*WHAT YOU ARE ASKED TO DO*. Nothing but the lines below from the one holding "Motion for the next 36" up to and including the one holding "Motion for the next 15" should be copied, exactly and without pictures.

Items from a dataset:
──────────

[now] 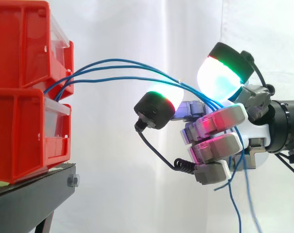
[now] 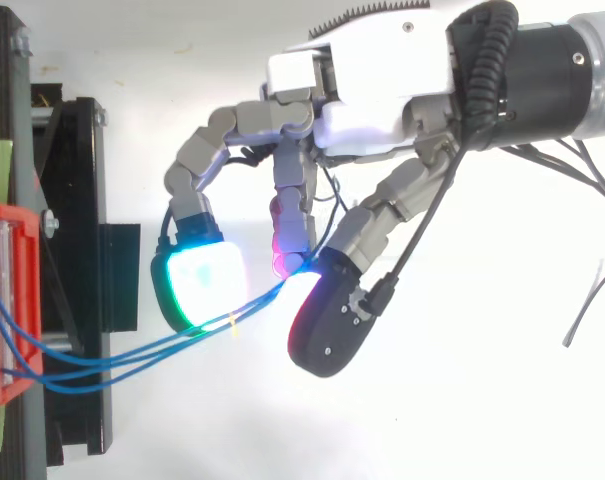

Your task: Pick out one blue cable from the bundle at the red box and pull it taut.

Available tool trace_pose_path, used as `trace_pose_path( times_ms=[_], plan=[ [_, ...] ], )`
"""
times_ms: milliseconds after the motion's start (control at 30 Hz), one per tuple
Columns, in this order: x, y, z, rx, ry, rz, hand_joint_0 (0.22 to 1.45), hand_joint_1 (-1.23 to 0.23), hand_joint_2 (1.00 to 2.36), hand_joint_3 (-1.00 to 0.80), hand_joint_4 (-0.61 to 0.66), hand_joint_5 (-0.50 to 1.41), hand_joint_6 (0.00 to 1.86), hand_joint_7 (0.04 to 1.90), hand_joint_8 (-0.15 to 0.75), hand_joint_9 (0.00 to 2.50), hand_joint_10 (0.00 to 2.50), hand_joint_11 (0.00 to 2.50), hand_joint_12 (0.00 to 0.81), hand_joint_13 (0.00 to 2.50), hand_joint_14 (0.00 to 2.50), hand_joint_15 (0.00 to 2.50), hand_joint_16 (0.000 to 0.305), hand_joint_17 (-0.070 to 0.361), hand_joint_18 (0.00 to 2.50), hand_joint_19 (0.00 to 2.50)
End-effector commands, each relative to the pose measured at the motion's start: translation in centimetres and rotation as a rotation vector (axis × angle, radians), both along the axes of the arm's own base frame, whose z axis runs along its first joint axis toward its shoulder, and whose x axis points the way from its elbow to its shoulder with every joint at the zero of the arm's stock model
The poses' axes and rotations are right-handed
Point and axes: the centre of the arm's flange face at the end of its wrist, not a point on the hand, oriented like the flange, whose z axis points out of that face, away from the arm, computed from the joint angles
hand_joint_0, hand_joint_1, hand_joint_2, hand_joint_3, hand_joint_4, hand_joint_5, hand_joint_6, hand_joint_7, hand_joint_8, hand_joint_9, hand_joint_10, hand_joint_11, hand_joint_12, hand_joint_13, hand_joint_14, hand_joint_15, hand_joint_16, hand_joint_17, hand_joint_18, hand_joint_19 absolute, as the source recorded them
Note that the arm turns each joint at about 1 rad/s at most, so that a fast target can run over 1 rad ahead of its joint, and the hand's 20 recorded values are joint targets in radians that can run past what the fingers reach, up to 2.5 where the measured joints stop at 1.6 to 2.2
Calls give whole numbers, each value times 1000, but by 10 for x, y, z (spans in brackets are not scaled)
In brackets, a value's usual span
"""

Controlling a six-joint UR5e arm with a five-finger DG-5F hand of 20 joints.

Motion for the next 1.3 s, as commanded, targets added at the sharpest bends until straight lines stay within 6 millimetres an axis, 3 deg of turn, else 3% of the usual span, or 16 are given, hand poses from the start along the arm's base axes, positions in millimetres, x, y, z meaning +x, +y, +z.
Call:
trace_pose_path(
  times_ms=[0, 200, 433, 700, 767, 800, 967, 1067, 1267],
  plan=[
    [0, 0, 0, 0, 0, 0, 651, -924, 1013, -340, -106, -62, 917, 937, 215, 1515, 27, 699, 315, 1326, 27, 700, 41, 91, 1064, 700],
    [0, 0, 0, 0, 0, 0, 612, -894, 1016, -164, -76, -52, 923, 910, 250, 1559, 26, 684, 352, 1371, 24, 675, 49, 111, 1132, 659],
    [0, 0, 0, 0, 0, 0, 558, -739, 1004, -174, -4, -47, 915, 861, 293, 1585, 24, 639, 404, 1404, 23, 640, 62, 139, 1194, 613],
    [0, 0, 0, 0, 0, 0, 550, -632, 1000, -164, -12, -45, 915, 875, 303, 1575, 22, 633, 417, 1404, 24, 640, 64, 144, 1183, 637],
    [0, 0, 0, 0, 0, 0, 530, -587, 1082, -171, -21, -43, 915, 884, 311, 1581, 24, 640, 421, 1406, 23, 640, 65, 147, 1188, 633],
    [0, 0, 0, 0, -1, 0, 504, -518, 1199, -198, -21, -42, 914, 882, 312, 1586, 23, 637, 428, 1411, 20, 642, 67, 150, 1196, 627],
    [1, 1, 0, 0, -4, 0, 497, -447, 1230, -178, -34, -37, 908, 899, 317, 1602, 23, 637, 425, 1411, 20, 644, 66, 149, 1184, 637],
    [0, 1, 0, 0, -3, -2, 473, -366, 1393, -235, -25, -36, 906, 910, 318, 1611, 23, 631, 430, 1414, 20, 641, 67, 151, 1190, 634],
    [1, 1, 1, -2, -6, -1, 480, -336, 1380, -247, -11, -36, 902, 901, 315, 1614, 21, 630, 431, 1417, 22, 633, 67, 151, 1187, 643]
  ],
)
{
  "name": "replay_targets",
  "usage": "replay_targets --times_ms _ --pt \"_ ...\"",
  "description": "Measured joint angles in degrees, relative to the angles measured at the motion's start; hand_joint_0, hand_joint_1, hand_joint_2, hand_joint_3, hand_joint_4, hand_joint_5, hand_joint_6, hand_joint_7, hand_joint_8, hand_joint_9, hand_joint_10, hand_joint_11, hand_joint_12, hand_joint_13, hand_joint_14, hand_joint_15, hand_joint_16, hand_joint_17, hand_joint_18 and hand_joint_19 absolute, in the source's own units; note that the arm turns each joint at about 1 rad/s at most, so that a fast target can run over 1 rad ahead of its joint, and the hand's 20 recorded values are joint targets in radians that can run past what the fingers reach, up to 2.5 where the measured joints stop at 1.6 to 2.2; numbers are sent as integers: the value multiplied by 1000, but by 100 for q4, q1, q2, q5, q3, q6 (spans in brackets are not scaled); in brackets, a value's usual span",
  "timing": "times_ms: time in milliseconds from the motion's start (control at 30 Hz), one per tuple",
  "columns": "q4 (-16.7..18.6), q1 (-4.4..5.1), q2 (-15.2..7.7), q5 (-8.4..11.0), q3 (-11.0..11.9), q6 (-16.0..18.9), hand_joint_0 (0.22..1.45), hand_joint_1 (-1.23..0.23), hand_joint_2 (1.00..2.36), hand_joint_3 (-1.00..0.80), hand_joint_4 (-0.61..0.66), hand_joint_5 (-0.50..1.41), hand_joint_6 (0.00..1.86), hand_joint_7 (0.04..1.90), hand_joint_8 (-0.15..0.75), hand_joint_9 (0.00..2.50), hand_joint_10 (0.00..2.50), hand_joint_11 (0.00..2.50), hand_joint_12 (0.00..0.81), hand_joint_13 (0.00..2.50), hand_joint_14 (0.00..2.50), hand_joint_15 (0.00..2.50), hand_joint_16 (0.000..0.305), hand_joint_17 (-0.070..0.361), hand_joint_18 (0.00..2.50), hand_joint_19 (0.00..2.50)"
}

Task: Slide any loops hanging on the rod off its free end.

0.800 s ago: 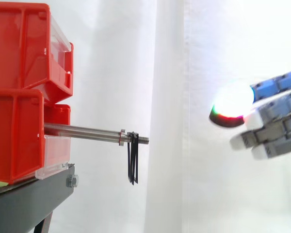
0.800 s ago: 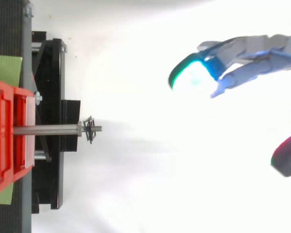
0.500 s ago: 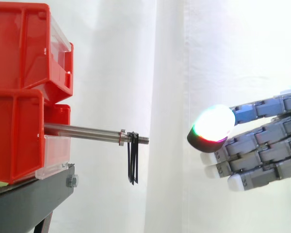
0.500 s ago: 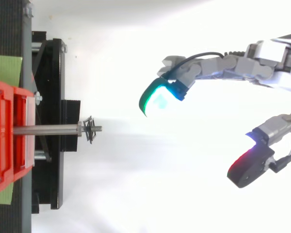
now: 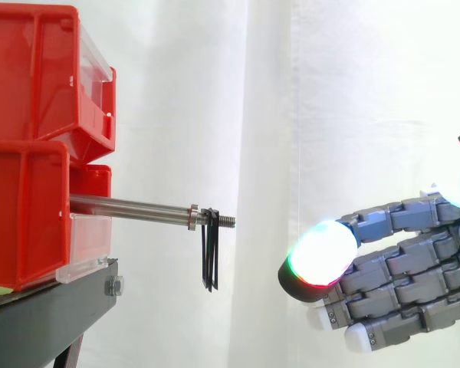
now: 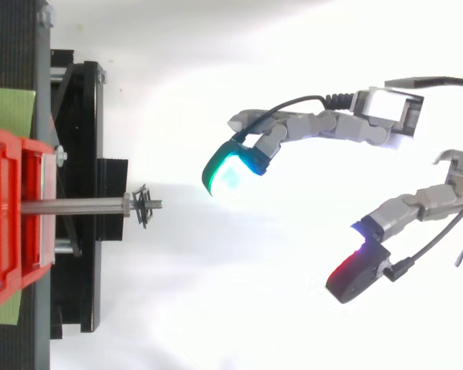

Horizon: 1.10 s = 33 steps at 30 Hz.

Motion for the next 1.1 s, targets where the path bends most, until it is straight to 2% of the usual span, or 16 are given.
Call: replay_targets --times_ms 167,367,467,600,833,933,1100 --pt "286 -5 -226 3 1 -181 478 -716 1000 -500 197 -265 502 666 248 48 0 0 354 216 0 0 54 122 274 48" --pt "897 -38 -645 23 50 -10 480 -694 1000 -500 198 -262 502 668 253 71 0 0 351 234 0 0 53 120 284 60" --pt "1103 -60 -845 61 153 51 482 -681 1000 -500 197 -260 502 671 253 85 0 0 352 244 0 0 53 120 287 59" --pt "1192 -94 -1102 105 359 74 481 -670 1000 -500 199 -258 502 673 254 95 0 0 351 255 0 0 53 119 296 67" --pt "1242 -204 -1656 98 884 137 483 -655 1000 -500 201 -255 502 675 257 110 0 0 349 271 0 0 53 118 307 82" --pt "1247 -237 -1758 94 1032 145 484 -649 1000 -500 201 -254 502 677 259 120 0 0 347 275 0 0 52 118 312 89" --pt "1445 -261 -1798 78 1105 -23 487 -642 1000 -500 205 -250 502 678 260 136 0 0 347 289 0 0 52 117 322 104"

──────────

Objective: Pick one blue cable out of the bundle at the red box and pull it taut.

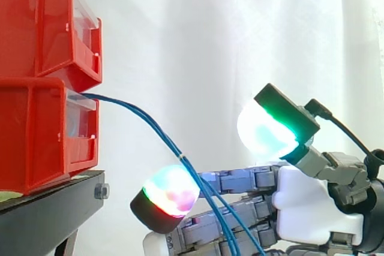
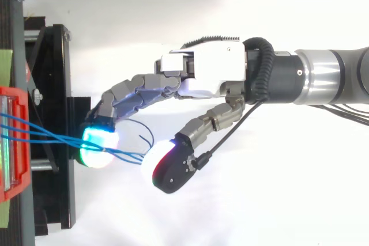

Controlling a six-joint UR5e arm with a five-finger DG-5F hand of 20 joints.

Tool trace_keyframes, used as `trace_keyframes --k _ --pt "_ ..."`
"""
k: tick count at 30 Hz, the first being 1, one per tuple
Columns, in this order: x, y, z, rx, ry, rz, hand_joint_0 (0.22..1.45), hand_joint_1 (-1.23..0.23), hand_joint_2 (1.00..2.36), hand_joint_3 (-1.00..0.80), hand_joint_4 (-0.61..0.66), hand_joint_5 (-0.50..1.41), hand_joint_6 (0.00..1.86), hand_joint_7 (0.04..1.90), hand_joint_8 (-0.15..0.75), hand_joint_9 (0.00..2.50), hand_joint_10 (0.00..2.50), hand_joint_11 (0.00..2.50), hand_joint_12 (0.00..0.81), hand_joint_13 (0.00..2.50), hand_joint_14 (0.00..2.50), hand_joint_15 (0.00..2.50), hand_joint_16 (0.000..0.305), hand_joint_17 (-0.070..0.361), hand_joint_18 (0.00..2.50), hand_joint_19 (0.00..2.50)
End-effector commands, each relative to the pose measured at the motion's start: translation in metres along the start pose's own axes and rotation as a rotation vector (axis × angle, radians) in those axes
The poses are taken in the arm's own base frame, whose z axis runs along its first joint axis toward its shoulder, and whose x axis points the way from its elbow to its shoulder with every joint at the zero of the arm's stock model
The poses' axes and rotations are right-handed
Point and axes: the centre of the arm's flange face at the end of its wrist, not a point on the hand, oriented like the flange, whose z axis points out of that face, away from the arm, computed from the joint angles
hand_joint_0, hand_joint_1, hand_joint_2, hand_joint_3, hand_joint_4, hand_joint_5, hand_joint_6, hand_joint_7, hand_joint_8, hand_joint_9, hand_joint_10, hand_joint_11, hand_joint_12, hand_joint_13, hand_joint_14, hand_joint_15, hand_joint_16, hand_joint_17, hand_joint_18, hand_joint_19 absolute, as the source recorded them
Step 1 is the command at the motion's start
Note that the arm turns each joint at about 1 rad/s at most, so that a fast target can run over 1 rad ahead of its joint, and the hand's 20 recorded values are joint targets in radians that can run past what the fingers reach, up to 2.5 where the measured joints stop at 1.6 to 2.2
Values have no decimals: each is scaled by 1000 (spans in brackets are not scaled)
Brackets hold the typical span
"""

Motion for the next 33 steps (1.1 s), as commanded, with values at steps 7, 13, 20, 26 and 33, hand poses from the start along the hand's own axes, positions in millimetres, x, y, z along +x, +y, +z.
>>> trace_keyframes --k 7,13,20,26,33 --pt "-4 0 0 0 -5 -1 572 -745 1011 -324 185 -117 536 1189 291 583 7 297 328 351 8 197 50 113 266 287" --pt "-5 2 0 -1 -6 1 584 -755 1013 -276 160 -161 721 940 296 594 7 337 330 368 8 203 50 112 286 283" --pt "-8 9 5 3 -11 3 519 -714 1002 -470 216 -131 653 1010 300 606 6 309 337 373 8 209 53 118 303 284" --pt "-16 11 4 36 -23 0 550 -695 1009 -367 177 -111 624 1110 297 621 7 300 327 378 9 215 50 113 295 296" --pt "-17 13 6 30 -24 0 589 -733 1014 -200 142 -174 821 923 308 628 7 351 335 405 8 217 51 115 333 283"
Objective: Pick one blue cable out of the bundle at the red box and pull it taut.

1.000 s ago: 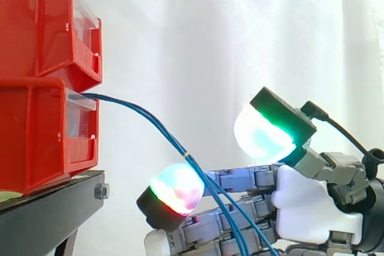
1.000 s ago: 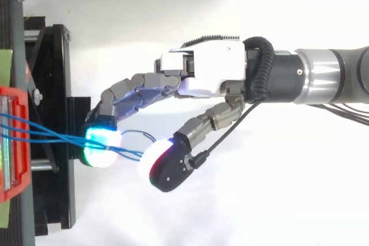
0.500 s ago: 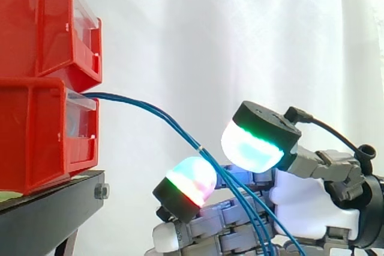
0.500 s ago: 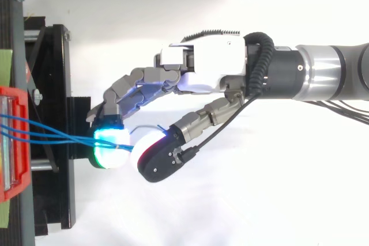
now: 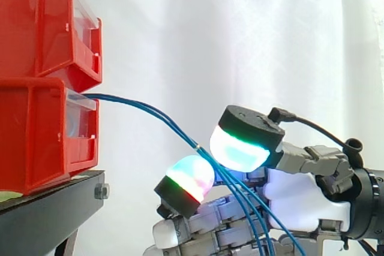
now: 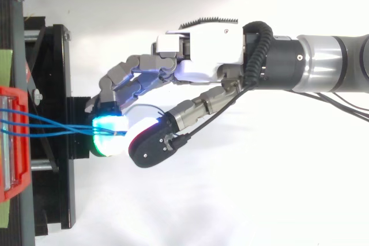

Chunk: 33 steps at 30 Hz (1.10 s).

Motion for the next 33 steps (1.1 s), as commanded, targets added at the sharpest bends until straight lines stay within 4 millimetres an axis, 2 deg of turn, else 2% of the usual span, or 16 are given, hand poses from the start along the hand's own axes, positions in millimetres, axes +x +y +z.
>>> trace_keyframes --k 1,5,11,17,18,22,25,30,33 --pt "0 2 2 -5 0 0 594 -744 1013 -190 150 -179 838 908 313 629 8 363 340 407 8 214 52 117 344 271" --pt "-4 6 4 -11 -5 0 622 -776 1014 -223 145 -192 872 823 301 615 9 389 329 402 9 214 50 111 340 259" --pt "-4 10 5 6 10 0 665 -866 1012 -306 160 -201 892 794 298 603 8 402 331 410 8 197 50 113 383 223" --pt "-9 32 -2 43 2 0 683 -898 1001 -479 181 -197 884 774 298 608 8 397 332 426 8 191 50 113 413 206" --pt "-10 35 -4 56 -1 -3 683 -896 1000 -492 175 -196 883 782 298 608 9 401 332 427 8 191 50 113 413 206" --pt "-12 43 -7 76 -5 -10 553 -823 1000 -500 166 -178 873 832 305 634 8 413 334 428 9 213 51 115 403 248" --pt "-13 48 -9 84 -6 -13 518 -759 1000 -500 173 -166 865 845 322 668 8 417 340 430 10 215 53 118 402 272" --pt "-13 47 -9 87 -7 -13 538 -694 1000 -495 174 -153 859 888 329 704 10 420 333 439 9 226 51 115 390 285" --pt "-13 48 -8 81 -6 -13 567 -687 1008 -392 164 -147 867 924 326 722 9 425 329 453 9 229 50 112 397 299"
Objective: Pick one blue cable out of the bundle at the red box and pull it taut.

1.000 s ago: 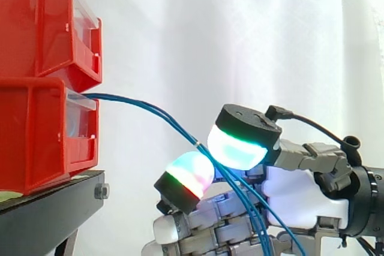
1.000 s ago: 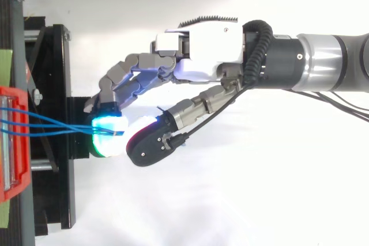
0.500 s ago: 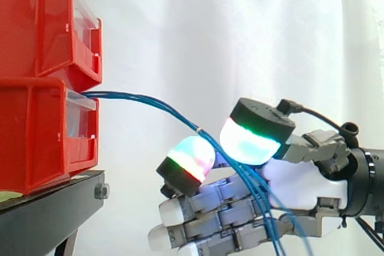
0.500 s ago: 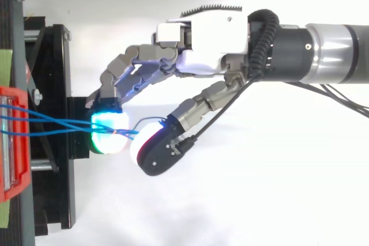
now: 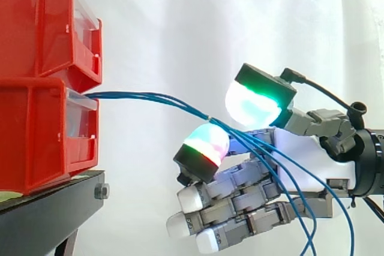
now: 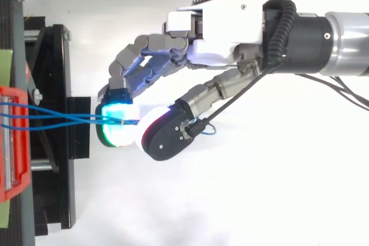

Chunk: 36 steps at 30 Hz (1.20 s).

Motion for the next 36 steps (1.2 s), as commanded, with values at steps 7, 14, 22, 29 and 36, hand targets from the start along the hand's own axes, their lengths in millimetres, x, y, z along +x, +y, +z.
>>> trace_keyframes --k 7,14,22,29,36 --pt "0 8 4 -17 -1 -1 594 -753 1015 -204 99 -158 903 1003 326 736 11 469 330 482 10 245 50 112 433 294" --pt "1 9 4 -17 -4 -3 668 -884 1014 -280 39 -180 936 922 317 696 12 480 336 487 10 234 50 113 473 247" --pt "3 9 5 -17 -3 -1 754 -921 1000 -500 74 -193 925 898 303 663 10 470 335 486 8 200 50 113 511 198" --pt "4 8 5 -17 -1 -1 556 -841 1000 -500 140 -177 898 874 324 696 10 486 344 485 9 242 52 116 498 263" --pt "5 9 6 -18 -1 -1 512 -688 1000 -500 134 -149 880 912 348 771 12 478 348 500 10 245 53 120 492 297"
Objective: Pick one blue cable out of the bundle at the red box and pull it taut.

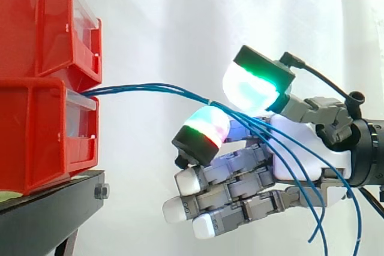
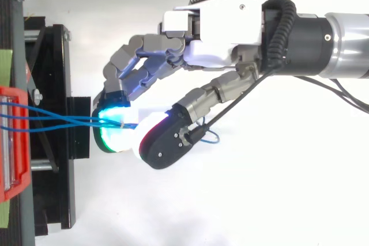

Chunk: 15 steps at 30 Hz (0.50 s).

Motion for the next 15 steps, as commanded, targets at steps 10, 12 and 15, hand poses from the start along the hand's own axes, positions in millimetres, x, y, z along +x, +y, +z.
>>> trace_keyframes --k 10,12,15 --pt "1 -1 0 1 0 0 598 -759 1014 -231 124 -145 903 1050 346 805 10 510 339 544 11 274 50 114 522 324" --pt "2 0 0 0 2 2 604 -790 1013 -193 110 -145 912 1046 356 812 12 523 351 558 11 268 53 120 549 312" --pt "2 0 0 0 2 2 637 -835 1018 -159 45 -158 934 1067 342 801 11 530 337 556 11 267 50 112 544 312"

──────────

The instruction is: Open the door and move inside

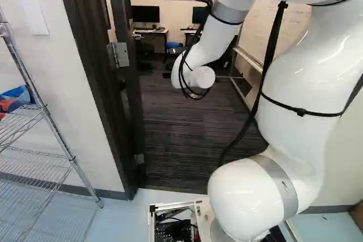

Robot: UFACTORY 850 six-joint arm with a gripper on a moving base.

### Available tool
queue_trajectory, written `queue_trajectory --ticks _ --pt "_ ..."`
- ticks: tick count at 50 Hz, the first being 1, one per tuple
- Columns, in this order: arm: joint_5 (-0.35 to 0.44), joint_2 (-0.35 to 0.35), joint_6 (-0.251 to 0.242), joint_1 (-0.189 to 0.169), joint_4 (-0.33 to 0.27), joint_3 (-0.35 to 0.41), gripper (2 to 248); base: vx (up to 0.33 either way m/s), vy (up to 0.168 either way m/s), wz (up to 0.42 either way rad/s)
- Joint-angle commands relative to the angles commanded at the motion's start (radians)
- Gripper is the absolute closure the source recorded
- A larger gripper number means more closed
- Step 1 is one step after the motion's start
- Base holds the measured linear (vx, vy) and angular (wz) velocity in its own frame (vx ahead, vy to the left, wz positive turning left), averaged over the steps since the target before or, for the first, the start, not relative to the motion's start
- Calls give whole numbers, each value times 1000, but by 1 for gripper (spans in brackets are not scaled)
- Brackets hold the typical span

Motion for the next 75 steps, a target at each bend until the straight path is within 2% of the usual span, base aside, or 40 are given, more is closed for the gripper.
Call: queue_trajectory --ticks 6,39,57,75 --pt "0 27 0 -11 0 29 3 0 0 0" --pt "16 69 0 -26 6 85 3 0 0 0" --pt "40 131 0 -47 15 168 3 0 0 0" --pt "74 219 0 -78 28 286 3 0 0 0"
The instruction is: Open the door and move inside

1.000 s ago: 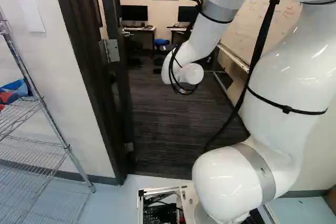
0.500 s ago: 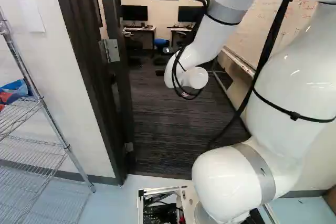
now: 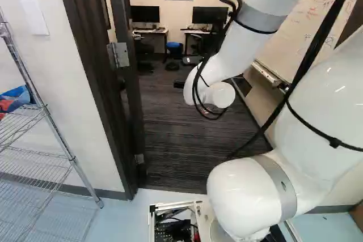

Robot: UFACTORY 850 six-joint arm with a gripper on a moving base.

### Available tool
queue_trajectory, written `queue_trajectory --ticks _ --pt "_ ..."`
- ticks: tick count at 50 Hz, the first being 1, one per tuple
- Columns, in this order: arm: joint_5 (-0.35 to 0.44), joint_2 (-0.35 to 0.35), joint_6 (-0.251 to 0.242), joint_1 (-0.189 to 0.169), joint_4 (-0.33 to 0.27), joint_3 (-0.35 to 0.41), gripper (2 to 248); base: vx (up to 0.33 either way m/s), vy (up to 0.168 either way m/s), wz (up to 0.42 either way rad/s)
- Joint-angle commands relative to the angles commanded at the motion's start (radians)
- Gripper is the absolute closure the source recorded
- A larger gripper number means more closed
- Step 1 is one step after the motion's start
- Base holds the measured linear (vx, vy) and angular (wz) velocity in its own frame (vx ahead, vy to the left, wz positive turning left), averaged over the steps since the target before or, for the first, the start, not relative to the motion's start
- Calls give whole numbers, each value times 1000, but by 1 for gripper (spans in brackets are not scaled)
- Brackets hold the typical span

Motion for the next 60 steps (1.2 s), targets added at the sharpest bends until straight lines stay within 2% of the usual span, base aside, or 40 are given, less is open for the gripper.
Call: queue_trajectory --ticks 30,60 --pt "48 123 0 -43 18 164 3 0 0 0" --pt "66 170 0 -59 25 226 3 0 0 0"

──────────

*RESPONSE TO THIS TASK*.
Motion for the next 36 steps (1.2 s), as commanded, with values at steps 7, 14, 22, 29 and 36, hand targets from the start along the hand's own axes, their lengths in millimetres, x, y, z along +x, +y, +z.
>>> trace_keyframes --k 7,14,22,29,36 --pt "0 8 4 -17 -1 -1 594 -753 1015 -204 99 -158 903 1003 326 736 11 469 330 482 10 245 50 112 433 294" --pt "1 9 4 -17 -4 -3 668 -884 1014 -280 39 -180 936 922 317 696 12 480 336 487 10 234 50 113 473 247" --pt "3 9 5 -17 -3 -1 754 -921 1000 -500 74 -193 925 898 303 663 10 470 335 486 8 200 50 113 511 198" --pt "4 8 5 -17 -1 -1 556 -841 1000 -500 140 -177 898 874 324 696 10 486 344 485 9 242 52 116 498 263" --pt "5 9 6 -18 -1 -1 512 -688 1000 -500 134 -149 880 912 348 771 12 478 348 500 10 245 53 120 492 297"
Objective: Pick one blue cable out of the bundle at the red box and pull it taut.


Chunk: 15 steps at 30 Hz (0.50 s).

Motion for the next 15 steps, as commanded, targets at steps 10, 12 and 15, hand poses from the start along the hand's own axes, positions in millimetres, x, y, z along +x, +y, +z.

No more work is needed on this exercise.